Un pensionato veneto su tre aiuta figli e nipoti ad arrivare alla fine del mese

Lo stabilisce un'indagine condotta dalla Spi Cgil regionale, che ha distribuito un questionario a oltre 500 anziani veneti con un assegno previdenziale superiore ai mille euro netti al mese

C'era una volta la società “normale”, quella in cui i figli contribuivano al bilancio familiare grazie a lavori solidi e ad entrate sicure. Ne è passato di tempo e le cose sono molto cambiate. Il lavoro è sempre più precario, gli stipendi sempre più bassi e incerti. Risultato? Ora tocca ai “nonni”, ovvero a pensionati, venire incontro a figli e a nipoti, che troppe volte non riescono a cavarsela da soli.

Secondo una indagine dello Spi Cgil del Veneto, che ha distribuito un questionario a oltre 500 pensionati veneti con un assegno previdenziale superiore ai mille euro netti al mese, il trend è ormai delineato e molto chiaro.

In pratica, un pensionato veneto su tre – e nello specifico il 98% degli anziani veneti con un reddito superiore ai 1.500 euro lordi mensili - si propone come l'ammortizzatore sociale della famiglia, anche se in possesso di un assegno mensile non proprio da “nababbi”. Eppure, come emerge sempre dall'indagine, i pensionati veneti devono affrontare pure tante spese e, in particolare, l'assegno se ne va soprattutto a causa del carrello del supermercato e delle bollette. Intanto, quasi il 100 per cento degli anziani veneti “intervistati” vede negativo o incerto il futuro dei pensionati sia nella nostra regione che in Italia.
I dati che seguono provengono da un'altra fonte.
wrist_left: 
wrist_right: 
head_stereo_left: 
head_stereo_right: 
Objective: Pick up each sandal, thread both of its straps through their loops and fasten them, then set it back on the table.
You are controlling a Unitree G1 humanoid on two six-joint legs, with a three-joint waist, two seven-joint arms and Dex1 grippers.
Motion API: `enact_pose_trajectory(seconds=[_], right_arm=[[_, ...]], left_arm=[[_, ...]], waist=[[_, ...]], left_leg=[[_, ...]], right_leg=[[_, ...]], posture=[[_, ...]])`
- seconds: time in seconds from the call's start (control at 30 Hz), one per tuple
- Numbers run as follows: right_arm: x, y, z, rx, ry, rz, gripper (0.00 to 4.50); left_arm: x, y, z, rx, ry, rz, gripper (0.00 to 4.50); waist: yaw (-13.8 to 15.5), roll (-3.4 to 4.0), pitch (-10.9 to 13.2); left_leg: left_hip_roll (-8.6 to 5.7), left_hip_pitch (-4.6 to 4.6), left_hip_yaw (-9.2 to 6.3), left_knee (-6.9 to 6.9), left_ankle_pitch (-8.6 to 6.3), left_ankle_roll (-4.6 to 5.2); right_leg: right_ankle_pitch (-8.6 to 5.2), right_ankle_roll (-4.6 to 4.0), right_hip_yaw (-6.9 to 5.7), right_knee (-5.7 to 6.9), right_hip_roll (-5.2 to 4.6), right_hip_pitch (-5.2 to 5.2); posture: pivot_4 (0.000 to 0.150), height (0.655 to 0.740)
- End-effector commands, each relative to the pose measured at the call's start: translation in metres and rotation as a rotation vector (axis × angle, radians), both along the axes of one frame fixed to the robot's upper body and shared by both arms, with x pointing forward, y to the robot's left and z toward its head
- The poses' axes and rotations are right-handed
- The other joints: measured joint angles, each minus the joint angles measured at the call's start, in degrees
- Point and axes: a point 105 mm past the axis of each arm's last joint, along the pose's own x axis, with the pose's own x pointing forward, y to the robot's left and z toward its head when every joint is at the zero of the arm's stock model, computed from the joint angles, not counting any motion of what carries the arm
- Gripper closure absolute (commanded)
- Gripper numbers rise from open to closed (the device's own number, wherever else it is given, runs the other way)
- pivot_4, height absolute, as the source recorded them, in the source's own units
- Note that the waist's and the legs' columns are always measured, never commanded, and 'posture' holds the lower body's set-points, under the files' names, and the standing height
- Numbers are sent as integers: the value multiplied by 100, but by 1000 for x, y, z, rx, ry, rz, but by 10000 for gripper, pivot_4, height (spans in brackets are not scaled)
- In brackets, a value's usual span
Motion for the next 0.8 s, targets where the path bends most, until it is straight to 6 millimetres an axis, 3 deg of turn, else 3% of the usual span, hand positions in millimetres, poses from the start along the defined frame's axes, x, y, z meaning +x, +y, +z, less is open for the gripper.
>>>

Analizzando nel dettaglio i dati, emerge che il 55,5% dei pensionati over 1000 euro netti al mese aiuta sempre figli e nipoti a livello economico. Un altro 19,7% lo fa, ma non sempre, mentre un restante 22,8% aiuta i familiari, ma di rado. Solo il 2% dei pensionati coinvolti nel questionario afferma di non dare una mano in questo senso a figli e nipoti. Di contro, il 92,5% del campione coinvolto nell'indagine non ha mai avuto bisogno dell'aiuto economico di figli o nipoti, il restante 7,5% è stato aiutato, ma solo in rari casi.

Circa trequarti degli anziani veneti con un assegno superiore ai mille euro netti al mese considera la propria pensione dignitosa, anche se le spese sono tante. Quelle più influenti sono la spesa al supermercato e le bollette, poi le spese mediche, e quelle per la casa (affitto e/o condominio).

Per il carrello della spesa il 44,5% del nostro campione investe più di 300 euro al mese, il 29,5% spende fra i 200 e i 300 euro e il restante 26% fra i 100 e i 200 euro.

Anche le bollette di luce e gas si fanno sentire sul bilancio mensile. Più di 7 anziani su 10 pagano oltre 500 euro all'anno (in questo caso la cifra si riferisce a un anziano che vive da solo). I pensionati, si sa, sono anche persone oculate, quindi c'è un 13,5% di loro che riesce a contenere i costi delle bollette al di sotto dei 300 euro all'anno.

“Come emerge dai dati del questionario - commenta Rita Turati, segretaria generale dello Spi Veneto – molti pensionati rappresentano un vero e proprio ammortizzatore sociale per figli e nipoti alle prese con un mondo del lavoro sempre più precario e incerto. Questo dimostra che non esiste alcuno scontro generazionale, semmai è vero l'esatto contrario. Ciò non toglie che le persone anziane non vivano certo in modo agiato, anche considerando che una pensionata su due e un pensionato su quattro, in Veneto, prendono meno di mille euro lordi al mese. Ma in un periodo in cui il lavoro non garantisce un reddito dignitoso a molte famiglie, la pensione rappresenta una “certezza” che può essere d'aiuto anche per figli e nipoti. Ecco, proprio noi continueremo senza sosta le nostre battaglie in difesa delle pensioni che non devono essere toccate e che devono essere rivalutate per mantenere intatto il potere d'acquisto e per poter essere d'aiuto anche ai familiari che si trovano invischiati in un mercato del lavoro che non garantisce dignità e sopravvivenza. Quello che dobbiamo fare è una battaglia comune per il lavoro e per garantire dignità a tutti”.